> **Provided records**
_ _ _ _ _ _ _
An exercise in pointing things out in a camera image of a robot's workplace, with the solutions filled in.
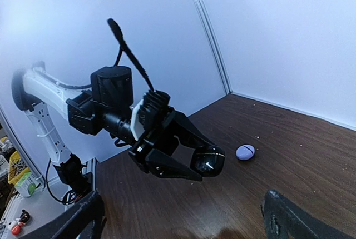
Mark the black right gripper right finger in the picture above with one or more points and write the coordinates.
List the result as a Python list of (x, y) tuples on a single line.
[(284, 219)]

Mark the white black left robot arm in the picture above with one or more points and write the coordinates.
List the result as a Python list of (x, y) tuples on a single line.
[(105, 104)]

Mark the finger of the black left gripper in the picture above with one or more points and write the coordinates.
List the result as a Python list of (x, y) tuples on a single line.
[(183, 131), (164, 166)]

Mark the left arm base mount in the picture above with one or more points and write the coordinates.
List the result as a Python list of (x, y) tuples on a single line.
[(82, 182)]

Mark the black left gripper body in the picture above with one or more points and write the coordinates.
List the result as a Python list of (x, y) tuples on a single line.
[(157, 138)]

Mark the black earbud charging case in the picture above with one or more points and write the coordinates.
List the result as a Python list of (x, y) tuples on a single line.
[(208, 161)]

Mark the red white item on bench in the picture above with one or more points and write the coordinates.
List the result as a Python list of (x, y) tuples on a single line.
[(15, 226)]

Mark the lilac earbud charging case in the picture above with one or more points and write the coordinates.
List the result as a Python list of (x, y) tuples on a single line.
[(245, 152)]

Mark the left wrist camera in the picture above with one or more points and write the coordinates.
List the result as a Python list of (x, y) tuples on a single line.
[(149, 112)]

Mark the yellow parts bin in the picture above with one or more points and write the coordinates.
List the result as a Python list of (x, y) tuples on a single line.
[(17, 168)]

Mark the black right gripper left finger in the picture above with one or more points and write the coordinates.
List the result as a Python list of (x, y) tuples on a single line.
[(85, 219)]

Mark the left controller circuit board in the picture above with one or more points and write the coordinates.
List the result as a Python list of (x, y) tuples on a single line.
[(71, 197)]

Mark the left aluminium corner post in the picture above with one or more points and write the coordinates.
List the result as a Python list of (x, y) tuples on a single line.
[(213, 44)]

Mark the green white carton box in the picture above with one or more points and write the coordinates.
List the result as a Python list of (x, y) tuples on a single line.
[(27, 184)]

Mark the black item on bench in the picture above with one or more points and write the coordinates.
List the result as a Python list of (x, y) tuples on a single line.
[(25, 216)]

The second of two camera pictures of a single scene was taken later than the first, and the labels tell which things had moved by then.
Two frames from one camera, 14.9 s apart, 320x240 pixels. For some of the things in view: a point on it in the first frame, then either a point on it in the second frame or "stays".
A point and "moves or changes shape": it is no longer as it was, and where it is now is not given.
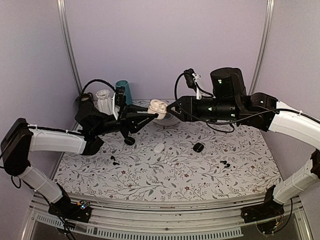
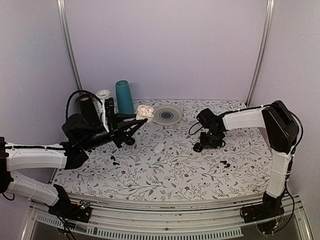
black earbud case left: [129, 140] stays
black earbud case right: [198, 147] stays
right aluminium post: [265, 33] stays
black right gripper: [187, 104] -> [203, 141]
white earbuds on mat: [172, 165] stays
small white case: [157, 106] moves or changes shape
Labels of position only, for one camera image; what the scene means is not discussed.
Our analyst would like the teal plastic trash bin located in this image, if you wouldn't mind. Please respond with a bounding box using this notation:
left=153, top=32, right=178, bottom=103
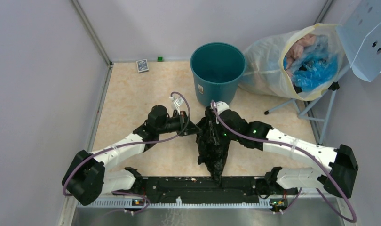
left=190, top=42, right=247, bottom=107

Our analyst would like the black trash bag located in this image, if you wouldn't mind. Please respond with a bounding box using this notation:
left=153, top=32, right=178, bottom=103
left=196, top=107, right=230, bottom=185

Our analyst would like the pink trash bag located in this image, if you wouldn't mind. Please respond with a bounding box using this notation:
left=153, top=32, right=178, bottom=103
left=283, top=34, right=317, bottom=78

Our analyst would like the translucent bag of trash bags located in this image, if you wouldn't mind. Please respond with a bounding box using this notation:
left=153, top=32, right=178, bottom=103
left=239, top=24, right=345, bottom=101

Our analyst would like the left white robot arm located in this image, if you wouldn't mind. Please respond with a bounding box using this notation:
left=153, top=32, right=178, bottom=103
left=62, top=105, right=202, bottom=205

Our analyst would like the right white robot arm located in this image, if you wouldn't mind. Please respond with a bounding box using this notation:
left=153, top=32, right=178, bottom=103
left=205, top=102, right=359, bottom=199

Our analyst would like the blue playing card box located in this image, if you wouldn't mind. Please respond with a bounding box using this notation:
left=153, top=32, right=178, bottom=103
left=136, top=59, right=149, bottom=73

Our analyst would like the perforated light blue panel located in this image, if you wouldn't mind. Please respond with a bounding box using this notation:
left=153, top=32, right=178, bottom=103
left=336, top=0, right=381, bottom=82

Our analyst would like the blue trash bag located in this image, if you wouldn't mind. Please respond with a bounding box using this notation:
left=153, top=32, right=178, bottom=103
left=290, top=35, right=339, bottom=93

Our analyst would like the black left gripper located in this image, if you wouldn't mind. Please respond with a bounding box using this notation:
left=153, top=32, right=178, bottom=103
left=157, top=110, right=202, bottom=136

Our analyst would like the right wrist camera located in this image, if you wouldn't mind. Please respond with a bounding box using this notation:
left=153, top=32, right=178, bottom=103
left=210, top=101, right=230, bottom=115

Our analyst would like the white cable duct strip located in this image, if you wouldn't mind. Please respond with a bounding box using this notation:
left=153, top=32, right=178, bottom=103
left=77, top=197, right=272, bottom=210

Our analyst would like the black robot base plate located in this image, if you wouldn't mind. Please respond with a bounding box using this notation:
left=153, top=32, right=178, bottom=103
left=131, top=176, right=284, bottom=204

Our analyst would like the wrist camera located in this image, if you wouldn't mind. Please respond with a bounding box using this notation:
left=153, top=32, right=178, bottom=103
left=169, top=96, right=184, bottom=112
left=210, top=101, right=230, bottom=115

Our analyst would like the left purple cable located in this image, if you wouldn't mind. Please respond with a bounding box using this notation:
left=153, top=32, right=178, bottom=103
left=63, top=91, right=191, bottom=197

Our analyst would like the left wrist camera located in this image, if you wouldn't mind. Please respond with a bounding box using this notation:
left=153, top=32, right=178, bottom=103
_ _ _ _ _ _ _
> **What the task asks**
Any pictures above are to be left out. Retype the rest of the records exactly.

> **Task solution**
An exercise in pointing things out in a camera image of a robot's workplace, with the solutions filled in.
Mark the black right gripper right finger in the picture above with one or more points and write the coordinates.
List the result as a Python list of (x, y) tuples on a single line.
[(284, 219)]

Mark the white black left robot arm in the picture above with one or more points and write the coordinates.
List the result as a Python list of (x, y) tuples on a single line.
[(105, 104)]

Mark the finger of the black left gripper in the picture above with one or more points and write the coordinates.
List the result as a Python list of (x, y) tuples on a single line.
[(183, 131), (164, 166)]

Mark the left arm base mount in the picture above with one or more points and write the coordinates.
List the result as a Python list of (x, y) tuples on a single line.
[(82, 182)]

Mark the black left gripper body in the picture above with one or more points and write the coordinates.
List the result as a Python list of (x, y) tuples on a single line.
[(157, 138)]

Mark the black earbud charging case in the picture above with one or more points and write the coordinates.
List the result as a Python list of (x, y) tuples on a single line.
[(208, 161)]

Mark the red white item on bench in the picture above with one or more points and write the coordinates.
List the result as a Python list of (x, y) tuples on a single line.
[(15, 226)]

Mark the lilac earbud charging case in the picture above with one or more points and write the coordinates.
List the result as a Python list of (x, y) tuples on a single line.
[(245, 152)]

Mark the left wrist camera in the picture above with one or more points and write the coordinates.
List the result as a Python list of (x, y) tuples on a single line.
[(149, 112)]

Mark the yellow parts bin in the picture above with one or more points and write the coordinates.
List the result as a Python list of (x, y) tuples on a single line.
[(17, 168)]

Mark the black right gripper left finger in the picture above with one or more points and write the coordinates.
List the result as a Python list of (x, y) tuples on a single line.
[(85, 219)]

Mark the left controller circuit board in the picture above with one or more points and write the coordinates.
List the result as a Python list of (x, y) tuples on a single line.
[(71, 197)]

Mark the left aluminium corner post in the picture above with one or more points and write the coordinates.
List the result as a Python list of (x, y) tuples on a single line.
[(213, 44)]

Mark the green white carton box in the picture above with one or more points and write the coordinates.
List the result as a Python list of (x, y) tuples on a single line.
[(27, 184)]

Mark the black item on bench in the picture above with one or more points and write the coordinates.
List the result as a Python list of (x, y) tuples on a single line.
[(25, 216)]

The second of two camera pictures of a single scene was taken later than the first, and the labels tell which things had moved by then.
Two frames from one camera, 14.9 s apart, 320x240 pixels. For some of the things in view: a point on it in the first frame, then either a point on it in the second frame or "stays".
A point and "moves or changes shape": it is no longer as it was, and where it is now is not given.
black earbud case left: [129, 140] stays
black earbud case right: [198, 147] stays
right aluminium post: [265, 33] stays
black right gripper: [187, 104] -> [203, 141]
white earbuds on mat: [172, 165] stays
small white case: [157, 106] moves or changes shape
Labels of position only, for one camera image; what the scene means is not discussed.
Our analyst would like the teal plastic trash bin located in this image, if you wouldn't mind. Please respond with a bounding box using this notation:
left=153, top=32, right=178, bottom=103
left=190, top=42, right=247, bottom=107

Our analyst would like the black trash bag located in this image, if you wouldn't mind. Please respond with a bounding box using this notation:
left=153, top=32, right=178, bottom=103
left=196, top=107, right=230, bottom=185

Our analyst would like the pink trash bag located in this image, if you wouldn't mind. Please respond with a bounding box using this notation:
left=153, top=32, right=178, bottom=103
left=283, top=34, right=317, bottom=78

Our analyst would like the translucent bag of trash bags located in this image, if you wouldn't mind. Please respond with a bounding box using this notation:
left=153, top=32, right=178, bottom=103
left=239, top=24, right=345, bottom=101

Our analyst would like the left white robot arm located in this image, if you wouldn't mind. Please respond with a bounding box using this notation:
left=153, top=32, right=178, bottom=103
left=62, top=105, right=202, bottom=205

Our analyst would like the right white robot arm located in this image, if you wouldn't mind. Please respond with a bounding box using this notation:
left=153, top=32, right=178, bottom=103
left=205, top=102, right=359, bottom=199

Our analyst would like the blue playing card box located in this image, if you wouldn't mind. Please respond with a bounding box using this notation:
left=153, top=32, right=178, bottom=103
left=136, top=59, right=149, bottom=73

Our analyst would like the perforated light blue panel located in this image, if you wouldn't mind. Please respond with a bounding box using this notation:
left=153, top=32, right=178, bottom=103
left=336, top=0, right=381, bottom=82

Our analyst would like the blue trash bag located in this image, if you wouldn't mind. Please respond with a bounding box using this notation:
left=153, top=32, right=178, bottom=103
left=290, top=35, right=339, bottom=93

Our analyst would like the black left gripper located in this image, if you wouldn't mind. Please respond with a bounding box using this notation:
left=153, top=32, right=178, bottom=103
left=157, top=110, right=202, bottom=136

Our analyst would like the right wrist camera located in this image, if you wouldn't mind. Please respond with a bounding box using this notation:
left=153, top=32, right=178, bottom=103
left=210, top=101, right=230, bottom=115

Our analyst would like the white cable duct strip located in this image, if you wouldn't mind. Please respond with a bounding box using this notation:
left=153, top=32, right=178, bottom=103
left=77, top=197, right=272, bottom=210

Our analyst would like the black robot base plate located in this image, if you wouldn't mind. Please respond with a bounding box using this notation:
left=153, top=32, right=178, bottom=103
left=131, top=176, right=284, bottom=204

Our analyst would like the wrist camera located in this image, if you wouldn't mind. Please respond with a bounding box using this notation:
left=153, top=32, right=178, bottom=103
left=169, top=96, right=184, bottom=112
left=210, top=101, right=230, bottom=115

Our analyst would like the left purple cable located in this image, if you wouldn't mind. Please respond with a bounding box using this notation:
left=153, top=32, right=178, bottom=103
left=63, top=91, right=191, bottom=197

Our analyst would like the left wrist camera located in this image, if you wouldn't mind. Please respond with a bounding box using this notation:
left=153, top=32, right=178, bottom=103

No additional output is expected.